Department of Botany and Plant Sciences, University of California Riverside, Riverside, CA 92507, United States.
Sci Total Environ. 2022 Jul 10;829:154589. doi: 10.1016/j.scitotenv.2022.154589. Epub 2022 Mar 16.
Semi-arid urban environments are undergoing an increase in both average air temperatures and in the frequency and intensity of extreme heat events. Within cities, different composition and densities of urban landcovers (ULC) influence local air temperatures, either mitigating or increasing heat. Currently, understanding how combinations of ULC influence air temperature at the block to neighborhood scale is necessary for heat mitigation plans, and yet limited due to the complexities integrating high-resolution ULC with spatial and temporally high-resolution microclimate data. We quantify how ULC influences air temperature at 60 m resolution for day and nighttime climate normals and extreme heat conditions by integrating microclimate sensor data sensor and high-resolution (1 m) ULC for Denver, Colorado's urban core. We derive ULC drivers of air temperature using a structural equation model, then use a random forest algorithm to predict air temperatures for 30-year climate normals and an extreme heat condition. We find that, in conjunction with other ULC, urban tree canopy reduces daytime air temperatures (-0.026 °C per % cover), and the combination of impervious surfaces and buildings increases daytime air temperature (0.021 °C per % cover). Compared to daytime hours, nighttime irrigated turf temperature cooling effects are increased from being non-significant to -0.022 °C per % cover, while tree canopy effects are reduced from -0.026 °C during the day to -0.016 °C at night. Overall, ULC drives ~17% and 25% of local air temperature during the day and night, respectively. ULC influence on daytime air temperatures is altered in extreme heat events, both depending on the ULC type and time of day. Our findings inform urban planners seeking to identify potential hot and cool spots within a semi-arid city and mitigate high urban air temperatures through using ULC within larger urban climate mitigation strategies.
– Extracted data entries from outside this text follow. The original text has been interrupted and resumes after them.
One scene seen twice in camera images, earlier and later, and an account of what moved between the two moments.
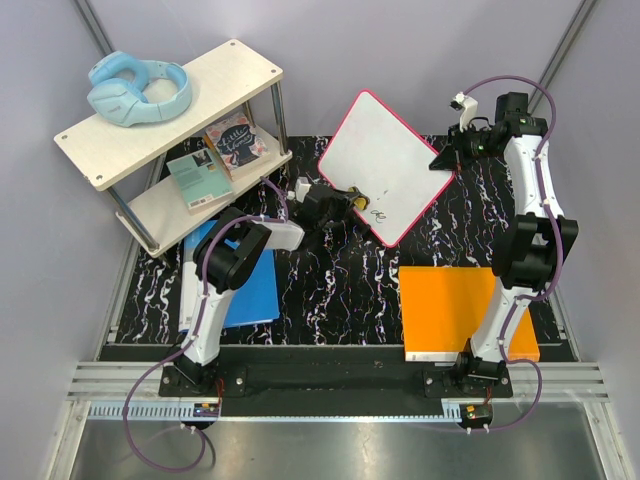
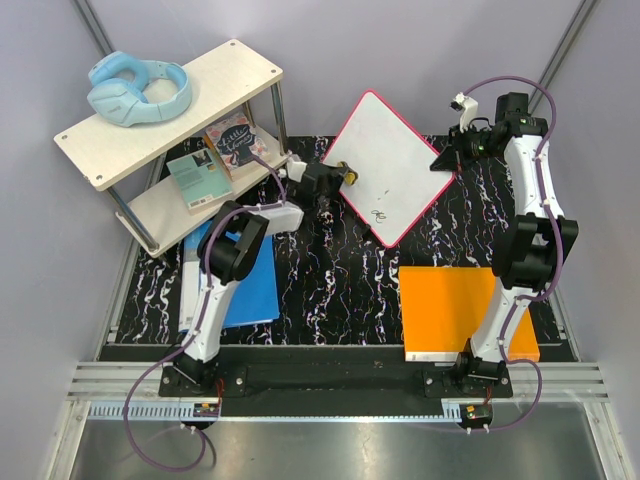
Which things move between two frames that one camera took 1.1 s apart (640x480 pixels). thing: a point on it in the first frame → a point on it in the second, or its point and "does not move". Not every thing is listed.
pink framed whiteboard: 380,151 does not move
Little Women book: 236,143 does not move
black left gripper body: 338,207 → 334,185
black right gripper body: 465,145 does not move
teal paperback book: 199,180 does not move
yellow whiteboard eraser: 360,202 → 351,175
半干旱城市环境的平均气温以及极端高温事件的频率和强度都在增加。在城市内部,城市土地覆盖物(ULC)的不同组成和密度会影响当地气温,要么缓解,要么加剧热量。目前,了解 ULC 组合如何影响街区到邻里尺度的空气温度,对于高温缓解计划是必要的,但由于将高分辨率 ULC 与空间和时间高分辨率微气候数据集成的复杂性,目前还受到限制。我们通过整合微气候传感器数据和科罗拉多州丹佛市城市核心区的高分辨率(1 米)ULC,以 60 米的分辨率量化 ULC 对白天和夜间气候正常和极端高温条件下空气温度的影响。我们使用结构方程模型得出 ULC 对空气温度的驱动因素,然后使用随机森林算法预测 30 年气候正常和极端高温条件下的空气温度。我们发现,与其他 ULC 相结合,城市树木树冠会降低白天的空气温度(每覆盖百分比降低 0.026°C),而不透水面和建筑物的组合会增加白天的空气温度(每覆盖百分比增加 0.021°C)。与白天相比,夜间灌溉草坪的降温效果从无显著影响增加到每覆盖百分比降低 0.022°C,而树冠的影响从白天的 0.026°C 降低到夜间的 0.016°C。总的来说,ULC 对白天和夜间的当地空气温度分别有 17%和 25%的驱动作用。ULC 对白天空气温度的影响在极端高温事件中发生变化,这取决于 ULC 的类型和一天中的时间。我们的研究结果为那些试图在半干旱城市中识别潜在的热点和冷点,并通过在更大的城市气候缓解策略中使用 ULC 来缓解高城市空气温度的城市规划者提供了信息。